Читаем Самые знаменитые поэты России полностью

«Я покинул родимый дом, голубую оставил Русь. В три звезды березняк над прудом теплит матери старой грусть… Золотою лягушкой луна распласталась на тихой воде. Словно яблонный цвет, седина у отца пролилась в бороде… Я не скоро, не скоро вернусь! Долго петь и звенеть пурге. Стережет голубую Русь старый клен на одной ноге… И я знаю, есть радость в нем тем, кто листьев целует дождь, оттого, что тот старый клен головой на меня похож…»

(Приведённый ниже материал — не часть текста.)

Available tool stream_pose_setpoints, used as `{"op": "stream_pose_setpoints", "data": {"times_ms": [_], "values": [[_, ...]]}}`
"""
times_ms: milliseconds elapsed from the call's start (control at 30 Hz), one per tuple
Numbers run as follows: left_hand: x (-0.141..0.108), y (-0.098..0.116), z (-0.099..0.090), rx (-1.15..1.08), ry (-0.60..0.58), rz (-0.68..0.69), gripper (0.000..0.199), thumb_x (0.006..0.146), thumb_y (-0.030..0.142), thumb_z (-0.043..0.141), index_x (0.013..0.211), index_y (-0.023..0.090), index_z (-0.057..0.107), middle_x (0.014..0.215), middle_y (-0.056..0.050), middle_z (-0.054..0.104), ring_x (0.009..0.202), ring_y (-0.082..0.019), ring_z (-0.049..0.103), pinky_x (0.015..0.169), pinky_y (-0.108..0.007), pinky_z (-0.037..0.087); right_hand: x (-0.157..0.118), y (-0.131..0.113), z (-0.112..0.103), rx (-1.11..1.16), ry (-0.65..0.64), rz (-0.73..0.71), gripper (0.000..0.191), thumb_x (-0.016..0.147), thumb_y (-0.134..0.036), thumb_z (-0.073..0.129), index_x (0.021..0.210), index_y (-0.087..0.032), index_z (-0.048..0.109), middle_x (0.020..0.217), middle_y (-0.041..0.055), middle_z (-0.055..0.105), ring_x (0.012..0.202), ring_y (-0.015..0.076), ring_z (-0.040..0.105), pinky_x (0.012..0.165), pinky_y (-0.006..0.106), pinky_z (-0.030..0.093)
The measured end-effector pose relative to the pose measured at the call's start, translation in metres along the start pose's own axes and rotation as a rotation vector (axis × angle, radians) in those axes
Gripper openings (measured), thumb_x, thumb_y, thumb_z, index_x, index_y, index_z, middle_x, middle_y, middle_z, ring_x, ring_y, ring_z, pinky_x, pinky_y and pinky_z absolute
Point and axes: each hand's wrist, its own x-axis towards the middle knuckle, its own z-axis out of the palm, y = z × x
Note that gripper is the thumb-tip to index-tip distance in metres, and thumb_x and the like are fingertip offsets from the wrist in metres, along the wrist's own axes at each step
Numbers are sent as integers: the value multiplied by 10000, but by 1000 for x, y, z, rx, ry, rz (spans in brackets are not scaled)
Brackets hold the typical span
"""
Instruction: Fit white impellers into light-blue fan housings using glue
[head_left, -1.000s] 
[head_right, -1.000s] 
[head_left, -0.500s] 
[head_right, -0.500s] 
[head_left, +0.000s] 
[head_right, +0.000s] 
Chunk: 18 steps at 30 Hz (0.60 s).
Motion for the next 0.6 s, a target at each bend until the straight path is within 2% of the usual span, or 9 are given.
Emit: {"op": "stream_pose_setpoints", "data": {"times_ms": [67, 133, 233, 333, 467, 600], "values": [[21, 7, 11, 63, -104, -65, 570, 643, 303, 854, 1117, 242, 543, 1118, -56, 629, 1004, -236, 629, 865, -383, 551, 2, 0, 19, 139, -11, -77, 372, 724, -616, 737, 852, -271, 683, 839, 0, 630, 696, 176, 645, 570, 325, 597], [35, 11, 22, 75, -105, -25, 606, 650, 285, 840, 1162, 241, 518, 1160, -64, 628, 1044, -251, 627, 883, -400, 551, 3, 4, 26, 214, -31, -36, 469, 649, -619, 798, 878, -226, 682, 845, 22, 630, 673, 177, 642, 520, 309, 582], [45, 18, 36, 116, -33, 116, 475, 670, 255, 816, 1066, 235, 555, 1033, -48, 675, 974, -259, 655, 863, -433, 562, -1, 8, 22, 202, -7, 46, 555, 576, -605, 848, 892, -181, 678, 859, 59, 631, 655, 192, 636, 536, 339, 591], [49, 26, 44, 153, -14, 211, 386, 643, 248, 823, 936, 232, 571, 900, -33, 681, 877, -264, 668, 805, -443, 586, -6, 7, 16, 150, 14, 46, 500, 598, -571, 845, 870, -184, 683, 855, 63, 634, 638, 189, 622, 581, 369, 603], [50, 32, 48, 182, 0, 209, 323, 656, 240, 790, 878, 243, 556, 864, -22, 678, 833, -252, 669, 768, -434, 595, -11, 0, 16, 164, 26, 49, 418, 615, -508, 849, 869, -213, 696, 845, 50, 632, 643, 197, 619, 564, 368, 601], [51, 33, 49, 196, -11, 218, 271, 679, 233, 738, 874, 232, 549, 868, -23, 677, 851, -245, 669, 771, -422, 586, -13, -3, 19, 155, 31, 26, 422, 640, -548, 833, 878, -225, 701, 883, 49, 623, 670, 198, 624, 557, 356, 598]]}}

«Я увидел Есенина в Берлине, в квартире А. Н. Толстого, – писал М. Горький. – От кудрявого, игрушечного мальчика остались только очень ясные глаза, да и они как будто выгорели на каком-то слишком ярком солнце. Беспокойный взгляд их скользил по лицам людей изменчиво, то вызывающе и пренебрежительно, то, вдруг, неуверенно, смущенно и недоверчиво. Мне показалось, что в общем он настроен недружелюбно к людям. И было видно, что он – человек пьющий. Веки опухли, белки глаз воспалены, кожа на лице и шее – серая, поблекшая, как у человека, который мало бывает на воздухе и плохо спит… Есенина попросили читать. Он охотно согласился, встал и начал монолог Хлопуши. Вначале трагические выкрики каторжника показались театральными, но вскоре я почувствовал, что Есенин читает потрясающе, и слушать его стало тяжело до слез. Я не могу назвать его чтение артистическим, искусным и так далее, все эти эпитеты ничего не говорят о характере чтения. Голос поэта звучал несколько хрипло, крикливо, надрывно, и это как нельзя более резко подчеркивало каменные слова Хлопуши. Изумительно, искренно, с невероятной силою прозвучало неоднократно и в разных тонах повторенное требование каторжника: „Я хочу видеть этого человека!“ Даже не верилось, что этот маленький человек обладает такой огромной силой чувства, такой совершенной выразительностью. Он размахивал руками не в ритм стихов, но это так и следовало, ритм их был неуловим, тяжесть каменных слов капризно разновесна. Казалось, что он мечет их, одно – под ноги себе, другое – далеко, третье – в чье-то ненавистное ему лицо. И вообще все: хриплый, надорванный голос, неверные жесты, качающийся корпус, тоской горящие глаза – все было таким, как и следовало быть всему в обстановке, окружавшей поэта в тот час…»

Позже Айседора Дункан, уже оставленная Есениным, жаловалась Мариенгофу: «О, это было такое несчастье! Вы понимаете, у нас в Америке актриса должна бывать в обществе – приемы, балы. Конечно, я приезжала с Сережей. Вокруг нас много людей, много шума. Везде разговор. Тут, там называют его имя, говорят хорошо. В Америке нравились его волосы, его походка, его глаза, но Сережа не понимает ни одного слова, кроме „Есенин“. А ведь вы знаете, какой он мнительный. Это была настоящая трагедия! Ему всегда казалось, что над ним смеются, издеваются, что его оскорбляют. При его болезненном самолюбии он делался злой, как демон. Его даже стали называть „Белый Демон“. Банкет, нас чествуют. Речи, звон бокалов. Сережа берет мою руку, его пальцы как железные клещи. „Изадора, домой!“ Я никогда не противоречила. Одни думали, что у него заболел живот, другие, что он русский дикарь, третьи, что он сумасшедший. А как только мы входили в свой номер… я еще в шляпе, в манто… он хватал меня за горло и, как мавр, начинал душить… „Правду, сука! Правду! Что говорила обо мне твоя американская сволочь?“ А я уже только могу хрипеть: „Хорошо говорили, очень хорошо!“ Но он никогда не верил. Ах, это был такой ужас, такое несчастье!».